Pictures stay out of the copy, and everything else in the data below is repeated exactly.

→ **Information provided**:
++++

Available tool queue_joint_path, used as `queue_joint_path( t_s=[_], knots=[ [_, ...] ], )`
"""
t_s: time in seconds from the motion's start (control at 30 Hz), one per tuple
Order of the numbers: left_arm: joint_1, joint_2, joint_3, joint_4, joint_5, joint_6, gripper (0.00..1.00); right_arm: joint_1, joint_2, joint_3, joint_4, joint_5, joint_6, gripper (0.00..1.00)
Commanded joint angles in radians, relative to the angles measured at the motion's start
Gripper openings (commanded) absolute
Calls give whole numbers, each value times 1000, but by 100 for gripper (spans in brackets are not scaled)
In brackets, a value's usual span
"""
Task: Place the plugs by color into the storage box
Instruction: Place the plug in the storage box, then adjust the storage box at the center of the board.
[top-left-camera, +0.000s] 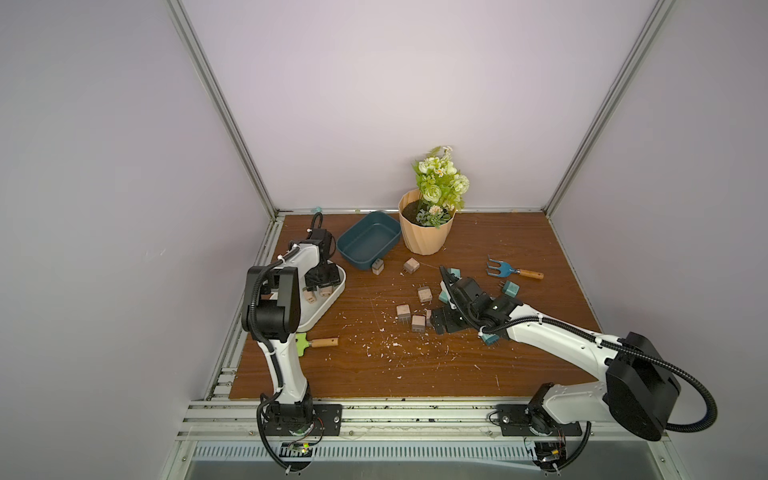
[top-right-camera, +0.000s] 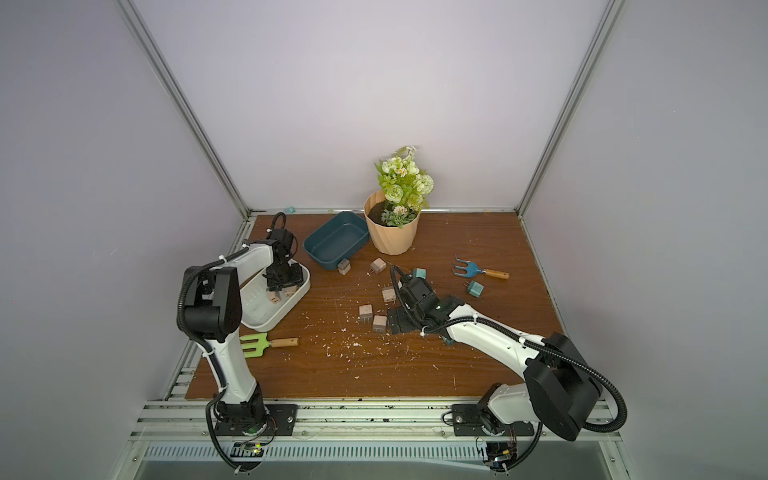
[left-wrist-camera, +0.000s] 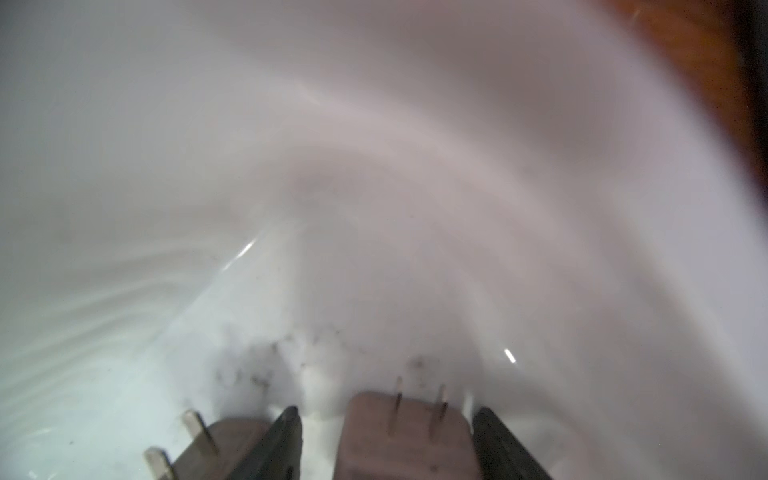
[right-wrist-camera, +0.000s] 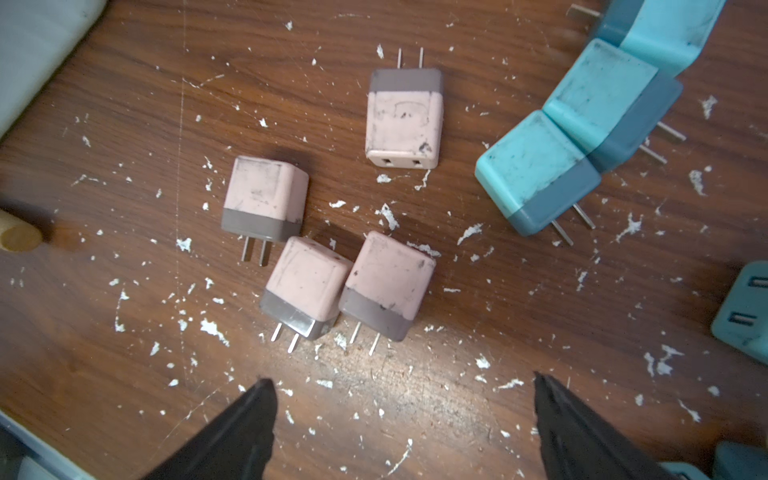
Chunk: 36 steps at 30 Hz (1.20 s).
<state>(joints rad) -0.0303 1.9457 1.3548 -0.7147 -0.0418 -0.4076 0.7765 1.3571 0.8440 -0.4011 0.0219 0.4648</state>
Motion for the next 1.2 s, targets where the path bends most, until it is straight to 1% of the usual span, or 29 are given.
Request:
queue_joint_path(
  t_s=[0.0,0.07,0.13,0.2,0.27,0.37,0.47,0.57,0.63,0.7,0.73,0.83,0.93,1.07,1.17],
  knots=[
    [11,-87,56,-99,-30,-29,70,-3,-7,47,2,21,6,99],
    [-1,-121,134,-149,-37,-33,73,-2,-5,52,2,19,5,99],
    [-22,-147,221,-171,-9,-40,76,-2,-3,53,9,14,5,99],
    [-68,-160,282,-173,12,-63,78,-2,2,56,14,10,3,98],
    [-125,-144,332,-173,34,-62,81,-3,10,57,17,5,0,99],
    [-206,-92,370,-171,86,-63,86,-3,15,59,18,3,0,99],
    [-263,-28,376,-150,179,-65,91,-2,5,53,16,8,4,99],
    [-318,17,379,-112,213,-75,94,-2,-13,35,13,14,12,99],
    [-333,46,373,-86,247,-87,95,-3,-27,22,12,16,18,99],
    [-336,74,361,-58,275,-98,100,-2,-40,8,10,21,24,99],
    [-337,86,360,-51,279,-99,100,-2,-47,2,8,22,27,99],
    [-338,129,380,-51,265,-89,100,-2,-63,-8,0,30,34,99],
    [-336,160,398,-51,218,-96,100,-2,-74,-14,-4,35,38,99],
    [-339,217,413,-35,249,-127,100,-3,-74,-19,-7,33,43,99],
    [-340,233,417,-19,213,-153,100,-2,-72,-18,-10,34,46,99]
  ],
)
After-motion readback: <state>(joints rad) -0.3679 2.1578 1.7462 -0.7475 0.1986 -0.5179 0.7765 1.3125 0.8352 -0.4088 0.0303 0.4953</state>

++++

→ **Expected answer**:
Available tool queue_joint_path, used as `queue_joint_path( t_s=[_], knots=[ [_, ...] ], )`
"""
t_s: time in seconds from the motion's start (control at 30 Hz), one per tuple
Order of the numbers: left_arm: joint_1, joint_2, joint_3, joint_4, joint_5, joint_6, gripper (0.00..1.00); right_arm: joint_1, joint_2, joint_3, joint_4, joint_5, joint_6, gripper (0.00..1.00)
Commanded joint angles in radians, relative to the angles measured at the motion's start
Gripper openings (commanded) absolute
Calls give whole numbers, each value times 1000, but by 100 for gripper (spans in brackets are not scaled)
In brackets, a value's usual span
"""
Task: Place the plugs by color into the storage box
Instruction: Place the plug in the storage box, then adjust the storage box at the center of the board.
[top-left-camera, +0.000s] 
[top-right-camera, +0.000s] 
[left-wrist-camera, +0.000s] 
[right-wrist-camera, +0.000s] 
Chunk: 36 steps at 30 Hz (1.20 s).
<state>(joints rad) -0.0303 1.9457 1.3548 -0.7147 -0.0418 -0.4076 0.7765 1.3571 0.8440 -0.4011 0.0219 0.4648</state>
Motion for the next 1.2 s, targets where the path bends most, until it is straight to 1% of the usual span, or 29 are given.
Request:
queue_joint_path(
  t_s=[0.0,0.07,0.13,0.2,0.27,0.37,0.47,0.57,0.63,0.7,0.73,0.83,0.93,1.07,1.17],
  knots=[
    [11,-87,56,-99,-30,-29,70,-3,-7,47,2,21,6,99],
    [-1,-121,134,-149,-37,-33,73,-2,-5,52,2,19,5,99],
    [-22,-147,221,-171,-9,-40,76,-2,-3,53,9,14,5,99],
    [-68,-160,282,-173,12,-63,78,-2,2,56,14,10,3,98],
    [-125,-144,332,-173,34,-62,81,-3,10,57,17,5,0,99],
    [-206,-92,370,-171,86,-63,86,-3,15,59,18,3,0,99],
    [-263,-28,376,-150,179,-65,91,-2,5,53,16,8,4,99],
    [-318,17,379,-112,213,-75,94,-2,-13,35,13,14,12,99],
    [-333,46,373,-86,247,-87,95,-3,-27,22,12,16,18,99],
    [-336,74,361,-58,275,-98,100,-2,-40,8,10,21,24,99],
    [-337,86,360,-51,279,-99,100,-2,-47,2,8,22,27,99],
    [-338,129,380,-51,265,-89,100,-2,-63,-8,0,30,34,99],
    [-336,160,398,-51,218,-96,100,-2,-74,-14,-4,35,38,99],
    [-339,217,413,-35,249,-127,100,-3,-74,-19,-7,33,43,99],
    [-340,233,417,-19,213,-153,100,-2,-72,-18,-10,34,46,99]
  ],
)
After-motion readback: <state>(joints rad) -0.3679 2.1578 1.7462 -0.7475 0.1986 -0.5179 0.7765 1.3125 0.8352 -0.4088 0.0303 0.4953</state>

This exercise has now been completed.